Der eigentliche Söldner-Vertrag ist vor allem dadurch charakterisiert, dass sämtliche Rechte und Verpflichtungen völlig zu Ungunsten des "Freiwilligen" formuliert sind. Die Auszahlung eines Solds oder jeglicher anderer materieller Entschädigungen ist in dem Vertrag nach Einschätzung Osetschkins äußerst vage und unverbindlich geregelt. Dabei sei gerade die Aussicht auf ein Gehalt neben der versprochenen Begnadigung für viele Häftlinge der Hauptgrund gewesen, sich überhaupt verpflichten zu lassen.
Perfide Methode
Zu den "Argumenten", mit denen die Häftlinge zum Kriegsdienst überredet werden, weiß Osetschkin noch von einer besonders perfiden Methode zu berichten: Er verfüge über Informationen von einem Whistle Blower innerhalb der Strafvollzugsbehörde, wonach es interne Weisungen gebe, die aggressive Stimmung unter den Gefängnisinsassen bewusst durch Provokationen anzuheizen. Das Kalkül dahinter: je geringer das subjektive Sicherheitsempfinden der Häftlinge, desto leichteres Spiel für die Rekrutierungsorgane, weil viele Sträflinge lieber in den Krieg ziehen, als sich weiter den Schikanen und Demütigungen im Gefängnis auszusetzen.
Systematische Misshandlungen und Vergewaltigungen
Osetschkin verweist in diesem Zusammenhang auf den Fall Sergej Saweljew, der im Oktober 2021 seiner Organisation "Gulagu.net" über 40 GB an brisanten Aufzeichnungen von Überwachungskameras aus verschiedenen russischen Haftanstalten übergeben hatte. Die Leaks belegten systematische Misshandlungen und Vergewaltigungen von Insassen in russischen Gefängnissen durch Vollzugsbeamte und Mithäftlinge. Es wurden damals zwar offizielle Untersuchungen zu diesen Übergriffen eingeleitet und vereinzelte Beamte suspendiert, an der allgemeinen Praxis der systematischen Erniedrigung von Gefängnisinsassen dürfte sich jedoch wenig geändert haben.

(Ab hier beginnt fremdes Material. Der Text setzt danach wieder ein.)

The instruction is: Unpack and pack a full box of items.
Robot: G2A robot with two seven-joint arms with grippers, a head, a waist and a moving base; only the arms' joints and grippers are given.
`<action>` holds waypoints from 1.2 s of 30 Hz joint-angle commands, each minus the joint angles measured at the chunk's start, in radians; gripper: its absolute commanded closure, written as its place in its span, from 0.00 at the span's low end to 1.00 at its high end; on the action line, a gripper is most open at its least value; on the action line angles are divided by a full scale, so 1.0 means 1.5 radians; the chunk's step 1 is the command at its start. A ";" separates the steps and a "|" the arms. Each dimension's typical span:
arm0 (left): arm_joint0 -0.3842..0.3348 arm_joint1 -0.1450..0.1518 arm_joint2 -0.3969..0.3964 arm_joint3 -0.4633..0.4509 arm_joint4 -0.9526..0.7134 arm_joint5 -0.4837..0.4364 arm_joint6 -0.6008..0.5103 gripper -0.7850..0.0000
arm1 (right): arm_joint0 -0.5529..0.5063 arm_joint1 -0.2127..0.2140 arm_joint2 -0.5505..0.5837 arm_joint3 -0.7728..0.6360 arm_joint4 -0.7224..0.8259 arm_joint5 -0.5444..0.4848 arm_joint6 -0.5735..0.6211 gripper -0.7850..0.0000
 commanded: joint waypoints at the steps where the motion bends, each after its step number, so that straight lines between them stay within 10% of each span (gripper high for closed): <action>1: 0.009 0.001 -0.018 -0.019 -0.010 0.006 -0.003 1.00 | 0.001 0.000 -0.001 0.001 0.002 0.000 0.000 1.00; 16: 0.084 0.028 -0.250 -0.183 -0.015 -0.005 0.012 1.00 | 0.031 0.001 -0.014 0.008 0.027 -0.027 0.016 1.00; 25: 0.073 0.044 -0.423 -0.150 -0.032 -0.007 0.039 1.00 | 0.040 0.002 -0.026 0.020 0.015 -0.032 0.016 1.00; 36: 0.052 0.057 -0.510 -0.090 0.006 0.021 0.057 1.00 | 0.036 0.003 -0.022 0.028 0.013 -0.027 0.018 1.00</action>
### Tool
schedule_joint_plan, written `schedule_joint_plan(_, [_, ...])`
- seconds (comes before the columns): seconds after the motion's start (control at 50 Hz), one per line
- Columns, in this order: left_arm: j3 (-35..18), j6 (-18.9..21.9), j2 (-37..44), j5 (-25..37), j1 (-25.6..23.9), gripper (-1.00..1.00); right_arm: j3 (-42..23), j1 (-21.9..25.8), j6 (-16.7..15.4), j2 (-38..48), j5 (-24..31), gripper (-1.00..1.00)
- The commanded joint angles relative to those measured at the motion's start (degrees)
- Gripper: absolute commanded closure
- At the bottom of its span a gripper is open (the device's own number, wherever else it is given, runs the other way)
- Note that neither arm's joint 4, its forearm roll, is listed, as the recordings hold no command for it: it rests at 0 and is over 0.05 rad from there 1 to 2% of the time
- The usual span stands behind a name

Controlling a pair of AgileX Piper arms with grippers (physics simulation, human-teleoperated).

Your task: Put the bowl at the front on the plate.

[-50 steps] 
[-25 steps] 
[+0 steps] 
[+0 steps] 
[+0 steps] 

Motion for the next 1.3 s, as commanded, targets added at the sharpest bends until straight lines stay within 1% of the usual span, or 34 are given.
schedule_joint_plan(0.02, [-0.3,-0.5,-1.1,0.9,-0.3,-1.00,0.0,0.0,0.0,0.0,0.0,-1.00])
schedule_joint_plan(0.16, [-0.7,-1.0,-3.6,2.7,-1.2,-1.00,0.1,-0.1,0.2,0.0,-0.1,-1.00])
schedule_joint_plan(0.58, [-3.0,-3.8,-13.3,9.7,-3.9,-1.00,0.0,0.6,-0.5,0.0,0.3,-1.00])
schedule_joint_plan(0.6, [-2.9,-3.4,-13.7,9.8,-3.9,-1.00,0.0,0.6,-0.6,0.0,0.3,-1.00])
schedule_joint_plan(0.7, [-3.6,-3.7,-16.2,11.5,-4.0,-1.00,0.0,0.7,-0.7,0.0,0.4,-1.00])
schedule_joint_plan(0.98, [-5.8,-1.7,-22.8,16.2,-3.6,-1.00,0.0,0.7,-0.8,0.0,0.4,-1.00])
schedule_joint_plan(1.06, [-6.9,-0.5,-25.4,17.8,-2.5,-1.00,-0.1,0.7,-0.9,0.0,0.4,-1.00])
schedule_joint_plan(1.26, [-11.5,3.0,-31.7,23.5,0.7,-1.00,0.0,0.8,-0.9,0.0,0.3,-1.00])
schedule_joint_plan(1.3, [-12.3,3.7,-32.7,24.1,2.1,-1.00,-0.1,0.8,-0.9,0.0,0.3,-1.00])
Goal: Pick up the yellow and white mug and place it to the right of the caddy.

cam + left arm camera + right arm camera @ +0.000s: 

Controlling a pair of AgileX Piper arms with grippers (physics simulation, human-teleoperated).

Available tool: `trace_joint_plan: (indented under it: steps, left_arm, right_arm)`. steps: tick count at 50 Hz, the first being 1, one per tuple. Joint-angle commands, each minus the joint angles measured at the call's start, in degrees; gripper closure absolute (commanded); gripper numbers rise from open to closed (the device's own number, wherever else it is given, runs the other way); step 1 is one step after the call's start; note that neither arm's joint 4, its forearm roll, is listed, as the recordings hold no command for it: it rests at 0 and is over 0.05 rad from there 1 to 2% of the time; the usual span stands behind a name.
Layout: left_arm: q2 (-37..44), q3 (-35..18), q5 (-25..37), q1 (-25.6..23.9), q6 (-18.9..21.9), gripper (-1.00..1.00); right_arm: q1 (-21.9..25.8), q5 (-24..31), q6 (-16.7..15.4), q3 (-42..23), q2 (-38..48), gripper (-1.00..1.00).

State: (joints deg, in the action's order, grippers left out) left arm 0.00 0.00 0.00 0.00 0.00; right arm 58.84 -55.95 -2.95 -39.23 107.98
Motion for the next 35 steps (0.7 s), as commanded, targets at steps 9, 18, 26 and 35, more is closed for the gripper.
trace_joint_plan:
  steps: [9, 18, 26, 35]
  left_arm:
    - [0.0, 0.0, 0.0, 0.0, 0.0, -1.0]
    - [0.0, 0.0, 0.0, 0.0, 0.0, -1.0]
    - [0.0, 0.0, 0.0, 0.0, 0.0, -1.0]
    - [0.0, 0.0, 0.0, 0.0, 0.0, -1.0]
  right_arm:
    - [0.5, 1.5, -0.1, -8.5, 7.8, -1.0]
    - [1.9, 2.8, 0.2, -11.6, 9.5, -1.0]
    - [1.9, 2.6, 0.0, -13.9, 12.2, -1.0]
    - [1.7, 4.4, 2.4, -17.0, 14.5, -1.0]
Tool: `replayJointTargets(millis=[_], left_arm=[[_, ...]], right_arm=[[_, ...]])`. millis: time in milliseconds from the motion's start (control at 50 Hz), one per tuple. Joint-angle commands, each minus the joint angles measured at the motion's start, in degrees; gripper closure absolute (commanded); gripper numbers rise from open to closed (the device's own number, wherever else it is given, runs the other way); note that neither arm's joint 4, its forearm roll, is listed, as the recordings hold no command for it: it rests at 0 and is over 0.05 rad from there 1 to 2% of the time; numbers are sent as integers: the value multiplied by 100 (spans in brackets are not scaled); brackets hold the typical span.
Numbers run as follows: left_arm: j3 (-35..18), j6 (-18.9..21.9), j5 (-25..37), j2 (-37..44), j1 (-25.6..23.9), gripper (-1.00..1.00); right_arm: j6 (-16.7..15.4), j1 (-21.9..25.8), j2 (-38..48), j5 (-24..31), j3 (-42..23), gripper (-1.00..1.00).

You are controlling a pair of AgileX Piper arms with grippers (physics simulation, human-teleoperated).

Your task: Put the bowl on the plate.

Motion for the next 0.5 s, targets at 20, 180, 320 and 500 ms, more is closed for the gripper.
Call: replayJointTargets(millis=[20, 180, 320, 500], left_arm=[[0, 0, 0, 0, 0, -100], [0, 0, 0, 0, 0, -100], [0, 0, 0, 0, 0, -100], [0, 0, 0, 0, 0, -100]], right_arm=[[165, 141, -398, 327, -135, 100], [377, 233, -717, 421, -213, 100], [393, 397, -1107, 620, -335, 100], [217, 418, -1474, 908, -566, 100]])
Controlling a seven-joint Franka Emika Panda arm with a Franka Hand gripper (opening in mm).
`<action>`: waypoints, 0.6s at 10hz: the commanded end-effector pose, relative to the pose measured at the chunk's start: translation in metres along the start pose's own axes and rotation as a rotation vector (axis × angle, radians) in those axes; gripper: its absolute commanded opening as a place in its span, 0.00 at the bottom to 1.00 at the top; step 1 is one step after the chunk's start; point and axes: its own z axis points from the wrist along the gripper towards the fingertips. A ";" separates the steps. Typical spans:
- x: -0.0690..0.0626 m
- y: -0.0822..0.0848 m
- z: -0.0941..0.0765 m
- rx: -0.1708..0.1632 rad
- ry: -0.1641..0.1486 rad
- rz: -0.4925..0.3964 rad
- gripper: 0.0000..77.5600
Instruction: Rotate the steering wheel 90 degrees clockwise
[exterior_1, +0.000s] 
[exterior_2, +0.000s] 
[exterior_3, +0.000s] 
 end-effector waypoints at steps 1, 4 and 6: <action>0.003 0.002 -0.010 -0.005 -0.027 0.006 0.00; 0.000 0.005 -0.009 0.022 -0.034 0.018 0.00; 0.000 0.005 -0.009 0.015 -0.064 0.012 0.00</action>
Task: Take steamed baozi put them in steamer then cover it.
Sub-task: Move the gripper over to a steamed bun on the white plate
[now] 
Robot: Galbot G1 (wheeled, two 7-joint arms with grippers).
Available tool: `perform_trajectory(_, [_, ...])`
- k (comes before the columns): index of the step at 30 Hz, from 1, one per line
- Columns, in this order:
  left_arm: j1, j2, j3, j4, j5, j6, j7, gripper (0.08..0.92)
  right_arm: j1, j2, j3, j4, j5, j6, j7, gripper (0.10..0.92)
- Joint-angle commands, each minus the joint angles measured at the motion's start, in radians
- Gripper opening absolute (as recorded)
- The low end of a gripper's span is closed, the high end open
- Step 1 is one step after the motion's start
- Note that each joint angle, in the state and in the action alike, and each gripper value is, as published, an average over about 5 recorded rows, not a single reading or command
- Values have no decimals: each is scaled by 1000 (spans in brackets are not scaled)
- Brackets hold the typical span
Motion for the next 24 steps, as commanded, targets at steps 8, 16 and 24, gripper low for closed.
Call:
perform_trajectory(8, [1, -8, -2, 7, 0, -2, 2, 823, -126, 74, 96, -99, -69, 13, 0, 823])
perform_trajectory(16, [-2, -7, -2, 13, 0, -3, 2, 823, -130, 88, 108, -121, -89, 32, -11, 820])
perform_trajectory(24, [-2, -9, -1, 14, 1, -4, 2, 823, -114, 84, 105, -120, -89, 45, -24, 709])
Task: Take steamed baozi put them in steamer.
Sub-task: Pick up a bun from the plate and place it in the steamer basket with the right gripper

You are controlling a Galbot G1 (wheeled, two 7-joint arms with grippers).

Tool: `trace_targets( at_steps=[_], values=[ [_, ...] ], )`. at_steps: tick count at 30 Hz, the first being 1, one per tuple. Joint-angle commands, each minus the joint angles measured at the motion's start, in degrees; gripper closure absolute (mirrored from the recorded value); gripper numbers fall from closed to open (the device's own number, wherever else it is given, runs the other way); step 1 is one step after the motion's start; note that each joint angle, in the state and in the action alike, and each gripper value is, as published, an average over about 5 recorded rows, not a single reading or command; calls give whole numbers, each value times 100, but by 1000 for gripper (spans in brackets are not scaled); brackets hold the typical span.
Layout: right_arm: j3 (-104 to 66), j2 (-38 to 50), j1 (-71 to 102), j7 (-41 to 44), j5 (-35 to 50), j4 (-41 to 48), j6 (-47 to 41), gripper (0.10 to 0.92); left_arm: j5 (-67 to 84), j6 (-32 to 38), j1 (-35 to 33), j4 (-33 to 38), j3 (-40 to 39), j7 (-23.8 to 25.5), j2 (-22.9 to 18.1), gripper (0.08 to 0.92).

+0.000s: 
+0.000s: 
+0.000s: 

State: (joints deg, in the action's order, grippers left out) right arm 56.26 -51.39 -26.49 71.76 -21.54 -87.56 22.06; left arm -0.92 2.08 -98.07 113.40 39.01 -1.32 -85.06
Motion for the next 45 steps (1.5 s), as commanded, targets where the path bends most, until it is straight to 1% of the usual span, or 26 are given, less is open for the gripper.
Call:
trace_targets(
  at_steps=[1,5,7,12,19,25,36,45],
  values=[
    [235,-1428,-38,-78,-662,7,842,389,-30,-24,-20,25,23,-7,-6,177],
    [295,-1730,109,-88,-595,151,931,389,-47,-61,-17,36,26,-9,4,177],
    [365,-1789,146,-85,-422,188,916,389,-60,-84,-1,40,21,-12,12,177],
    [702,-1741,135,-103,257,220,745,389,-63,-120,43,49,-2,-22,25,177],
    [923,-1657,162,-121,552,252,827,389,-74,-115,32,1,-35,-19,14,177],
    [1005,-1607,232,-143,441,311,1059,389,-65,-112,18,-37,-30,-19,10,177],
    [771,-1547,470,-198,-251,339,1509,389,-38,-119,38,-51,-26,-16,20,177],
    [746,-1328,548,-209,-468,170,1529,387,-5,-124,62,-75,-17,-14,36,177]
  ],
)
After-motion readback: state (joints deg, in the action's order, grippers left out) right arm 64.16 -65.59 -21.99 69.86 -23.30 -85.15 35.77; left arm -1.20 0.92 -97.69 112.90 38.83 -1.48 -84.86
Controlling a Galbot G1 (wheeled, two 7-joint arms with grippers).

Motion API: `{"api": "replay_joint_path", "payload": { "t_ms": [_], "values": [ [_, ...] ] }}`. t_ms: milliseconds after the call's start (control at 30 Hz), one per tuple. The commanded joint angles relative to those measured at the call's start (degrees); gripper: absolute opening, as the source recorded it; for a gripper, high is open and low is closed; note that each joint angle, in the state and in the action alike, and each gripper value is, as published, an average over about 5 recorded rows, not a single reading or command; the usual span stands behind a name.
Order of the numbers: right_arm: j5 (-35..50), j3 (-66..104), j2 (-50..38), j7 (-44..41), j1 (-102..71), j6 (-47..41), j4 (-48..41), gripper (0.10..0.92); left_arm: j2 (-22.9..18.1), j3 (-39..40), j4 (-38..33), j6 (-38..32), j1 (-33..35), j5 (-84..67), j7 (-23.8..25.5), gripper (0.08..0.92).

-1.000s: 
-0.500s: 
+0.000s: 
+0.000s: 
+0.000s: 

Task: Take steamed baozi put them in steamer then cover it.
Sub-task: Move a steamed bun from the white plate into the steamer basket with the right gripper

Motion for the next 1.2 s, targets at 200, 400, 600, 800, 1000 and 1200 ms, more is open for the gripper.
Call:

"Private Military Company"
Die von Osetschkin vorgestellten Abläufe betreffen lediglich die Anwerbungen durch Organe des Verteidigungsministeriums. In der breiten Öffentlichkeit ist vor allem die Söldnertruppe "Wagner" des Putin-Intimus Jewgenij Prigoschin bekannt, mittlerweile haben sich aber weitere derartige Strukturen, im Fachjargon PMC ("Private Military Company") genannt, gebildet. So verfügen der staatliche Energiegigant Gazprom sowie die Hauptverwaltung Aufklärung im russischen Verteidigungsministerium über eigene paramilitärische Einheiten, wobei die Trennlinien zwischen diesen Strukturen durchlässig sind. Die russische Verfassung verbietet eigentlich derartige private Truppen, weil sie das Gewaltmonopol des Staates unterlaufen.
Für Russlands Krieg gegen die Ukraine erschließt sich mit diesen forcierten Anwerbungen unter den Gefängnisinsassen ein großer Pool an zusätzlichen Frontkämpfern, auch wenn der militärische Wert dieser schlecht ausgebildeten und in aller Regel auch schlecht ausgerüsteten Häftlings-Soldaten laut Experten überschaubar ist. Die russische Menschenrechtsaktivistin Olga Romanowa von der NGO "Russland hinter Gittern" beziffert das theoretische Potenzial an für den Krieg einsetzbaren Häftlingen auf etwa 200.000 bis 250.000 Mann.